* **EXERCISE GOAL**
Print the data verbatim. Leave every image out.
┌──
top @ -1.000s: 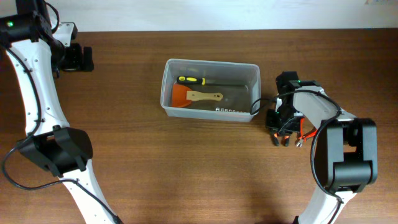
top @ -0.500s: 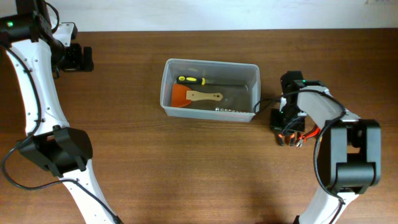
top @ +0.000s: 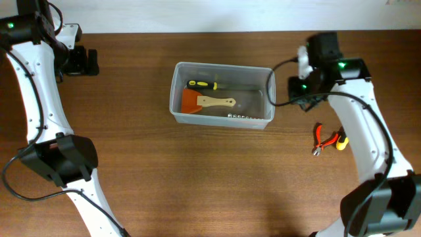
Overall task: Pack container
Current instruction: 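Carry the pliers with the right gripper into the container and release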
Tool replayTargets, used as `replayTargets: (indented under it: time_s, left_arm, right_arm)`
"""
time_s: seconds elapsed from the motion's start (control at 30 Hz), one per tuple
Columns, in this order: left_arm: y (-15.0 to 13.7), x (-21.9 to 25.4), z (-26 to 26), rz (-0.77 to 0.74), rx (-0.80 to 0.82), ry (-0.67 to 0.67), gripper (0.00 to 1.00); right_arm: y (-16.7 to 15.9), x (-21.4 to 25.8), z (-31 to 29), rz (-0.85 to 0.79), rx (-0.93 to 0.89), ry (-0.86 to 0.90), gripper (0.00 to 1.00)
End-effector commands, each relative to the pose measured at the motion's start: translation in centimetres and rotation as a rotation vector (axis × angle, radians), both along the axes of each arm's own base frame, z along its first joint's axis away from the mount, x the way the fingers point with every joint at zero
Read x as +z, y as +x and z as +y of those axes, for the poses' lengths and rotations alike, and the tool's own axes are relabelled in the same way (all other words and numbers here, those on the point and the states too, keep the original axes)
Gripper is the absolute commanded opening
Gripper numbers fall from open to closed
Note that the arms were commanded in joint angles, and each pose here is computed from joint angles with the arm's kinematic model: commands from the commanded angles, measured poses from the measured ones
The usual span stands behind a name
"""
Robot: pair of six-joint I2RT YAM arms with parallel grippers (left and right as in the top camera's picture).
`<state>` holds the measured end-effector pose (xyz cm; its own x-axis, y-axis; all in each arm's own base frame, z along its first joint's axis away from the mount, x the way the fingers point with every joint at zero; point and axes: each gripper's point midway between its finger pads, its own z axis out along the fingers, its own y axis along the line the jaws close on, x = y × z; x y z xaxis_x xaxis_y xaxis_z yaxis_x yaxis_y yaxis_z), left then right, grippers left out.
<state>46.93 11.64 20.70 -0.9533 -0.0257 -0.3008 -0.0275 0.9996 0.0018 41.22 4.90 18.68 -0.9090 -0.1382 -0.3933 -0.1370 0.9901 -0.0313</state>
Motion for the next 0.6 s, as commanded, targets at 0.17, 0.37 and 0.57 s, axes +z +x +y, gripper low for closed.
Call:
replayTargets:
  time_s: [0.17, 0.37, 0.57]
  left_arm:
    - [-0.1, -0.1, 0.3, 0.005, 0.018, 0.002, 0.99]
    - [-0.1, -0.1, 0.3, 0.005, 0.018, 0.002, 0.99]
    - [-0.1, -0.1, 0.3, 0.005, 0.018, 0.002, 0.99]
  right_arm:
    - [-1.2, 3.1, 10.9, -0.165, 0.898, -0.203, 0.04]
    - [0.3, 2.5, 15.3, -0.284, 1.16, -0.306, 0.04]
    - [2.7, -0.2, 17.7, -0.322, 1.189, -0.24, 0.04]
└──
* **RESULT BELOW**
top @ -1.000s: 
top @ -0.500s: 
top @ +0.000s: 
Overall task: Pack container
Current instruction: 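Carry the pliers with the right gripper into the container and release
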Tool replayTargets, used as `replayTargets: (indented under it: time_s, left_arm, right_arm)`
"""
time_s: seconds elapsed from the motion's start (control at 30 Hz), one per tuple
Columns, in this order: left_arm: y (-15.0 to 13.7), x (-21.9 to 25.4), z (-26 to 26), rz (-0.77 to 0.74), rx (-0.80 to 0.82), ry (-0.67 to 0.67), gripper (0.00 to 1.00); right_arm: y (-16.7 to 15.9), x (-21.4 to 25.8), z (-31 to 29), rz (-0.85 to 0.79), rx (-0.93 to 0.89), ry (-0.86 to 0.90), gripper (0.00 to 1.00)
End-effector commands, each relative to the pose measured at the motion's start: translation in centimetres and rotation as a rotation vector (axis × angle, radians), both along the axes of each arm's own base frame, z along its first joint's axis away from the mount, x the way the fingers point with every joint at zero
Read x as +z, y as +x and z as +y of those axes, for the poses' lengths and rotations alike, and the tool's own axes are relabelled in the same way (all other words and numbers here, those on the point and the states too, keep the original axes)
Gripper is the absolute commanded opening
Gripper numbers fall from open to closed
Note that the arms were commanded in joint angles, and each pose here is computed from joint angles with the arm's kinematic model: commands from the commanded angles, measured poses from the measured ones
The usual span stands behind a name
"""
Robot: pair of six-joint I2RT YAM arms with parallel grippers (left and right as in the top camera's picture).
`<state>` holds the measured end-effector pose (xyz cm; its own x-axis, y-axis; all in each arm's own base frame, z along its first joint's axis away from the mount, x the way the fingers point with every joint at zero; point and axes: each gripper's point midway between its finger pads, its own z axis out along the fingers, its own y axis along the line the jaws close on, x = y × z; x y z xaxis_x xaxis_y xaxis_z yaxis_x yaxis_y yaxis_z), left then right, grippers left out.
<state>46.93 11.64 20.70 -0.9533 -0.0257 -0.3008 -0.0275 0.9996 0.0018 41.22 4.90 18.68 -0.9090 -0.1382 -0.3933 -0.1370 0.9901 -0.0313</state>
Motion for the next 0.6 s, as commanded, targets at 0.17, 0.37 and 0.57 s, axes +z +x +y, gripper low for closed.
Call:
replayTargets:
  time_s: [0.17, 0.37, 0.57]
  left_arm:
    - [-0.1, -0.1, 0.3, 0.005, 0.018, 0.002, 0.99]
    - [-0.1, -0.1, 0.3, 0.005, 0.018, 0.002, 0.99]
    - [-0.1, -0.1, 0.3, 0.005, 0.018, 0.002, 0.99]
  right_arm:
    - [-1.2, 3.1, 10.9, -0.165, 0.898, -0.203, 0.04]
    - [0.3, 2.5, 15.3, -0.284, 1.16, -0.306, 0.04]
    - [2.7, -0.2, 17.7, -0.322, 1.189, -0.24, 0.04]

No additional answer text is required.